Lukoil is involved in the implementation of 16 projects for the exploration and development of structures and deposits in the following countries:
- Azerbaijan (D-222 (Yalama), Shah-Deniz)
- Cameroon (Etinde floating LNG project)
- Egypt (Meleiha, West Esh-El-Mallah, West Geisum, Northeast Geisum)
- Ghana (Cape Three Points Deepwater)
- Colombia (the Condor project in conjunction with the Colombian state company Ecopetrol)
- Iraq (West Qurna-2)
- Iran (Anaran)
- Ivory Coast (production sharing agreement on the offshore block CI-205 in the Gulf of Guinea)

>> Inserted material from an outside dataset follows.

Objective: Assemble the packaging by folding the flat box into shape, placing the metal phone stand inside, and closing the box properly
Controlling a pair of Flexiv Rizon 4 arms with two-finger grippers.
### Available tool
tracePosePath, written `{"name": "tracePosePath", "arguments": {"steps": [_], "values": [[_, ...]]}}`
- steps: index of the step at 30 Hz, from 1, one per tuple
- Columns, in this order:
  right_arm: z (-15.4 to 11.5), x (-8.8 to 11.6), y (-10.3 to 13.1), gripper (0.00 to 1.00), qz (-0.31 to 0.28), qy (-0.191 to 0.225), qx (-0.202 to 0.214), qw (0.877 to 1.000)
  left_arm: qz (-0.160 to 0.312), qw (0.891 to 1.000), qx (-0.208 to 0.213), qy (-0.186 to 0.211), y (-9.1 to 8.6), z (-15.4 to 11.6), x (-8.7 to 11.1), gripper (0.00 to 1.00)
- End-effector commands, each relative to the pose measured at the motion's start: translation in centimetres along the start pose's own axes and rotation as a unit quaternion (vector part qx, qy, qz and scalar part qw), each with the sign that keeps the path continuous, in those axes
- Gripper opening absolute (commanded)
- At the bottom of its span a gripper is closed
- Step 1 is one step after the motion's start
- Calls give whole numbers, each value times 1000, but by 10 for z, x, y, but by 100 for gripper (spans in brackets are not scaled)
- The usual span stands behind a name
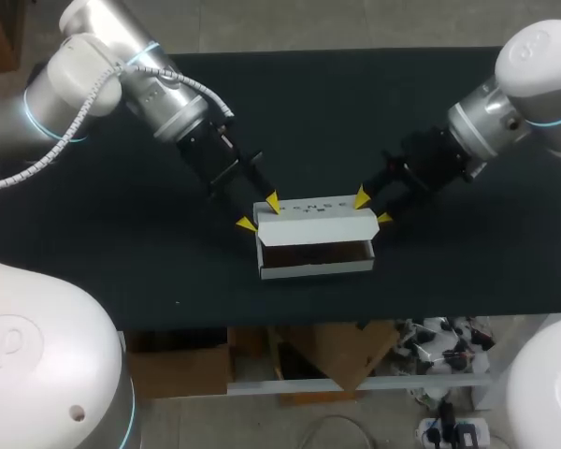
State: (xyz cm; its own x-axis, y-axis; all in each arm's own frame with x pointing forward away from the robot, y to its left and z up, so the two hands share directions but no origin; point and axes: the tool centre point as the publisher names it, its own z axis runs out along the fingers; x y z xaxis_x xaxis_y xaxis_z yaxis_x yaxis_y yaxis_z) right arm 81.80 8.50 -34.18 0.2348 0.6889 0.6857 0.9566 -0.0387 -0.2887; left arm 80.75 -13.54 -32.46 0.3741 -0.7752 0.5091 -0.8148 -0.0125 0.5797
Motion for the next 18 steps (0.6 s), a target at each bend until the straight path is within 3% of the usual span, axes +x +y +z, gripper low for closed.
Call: {"name": "tracePosePath", "arguments": {"steps": [1,18], "values": [[3,3,0,45,2,0,3,1000,-1,1000,-3,-4,-1,0,6,50],[4,7,-2,45,7,4,7,1000,-8,1000,-4,-2,-1,-1,7,51]]}}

- Kazakhstan (Tengiz, Karachaganak, Kumkol, Karakuduk, Northern Buzachi, Alibekmola, Kozhasai, Arman, Zhambai South, Atash, Tyub-Karagan)
- Romania
- Saudi Arabia
- Uzbekistan (Kandym-Khauzak-Shady-Kungrad, Aral, Kungrad, South-West Gissar)
- Venezuela (Junin Block 3)

The extraction of hydrocarbons from all the above projects is carried out only in Kazakhstan (5.5 million tons of oil and 1.9 billion cubic meters in 2006) and Egypt (0.2 million tons).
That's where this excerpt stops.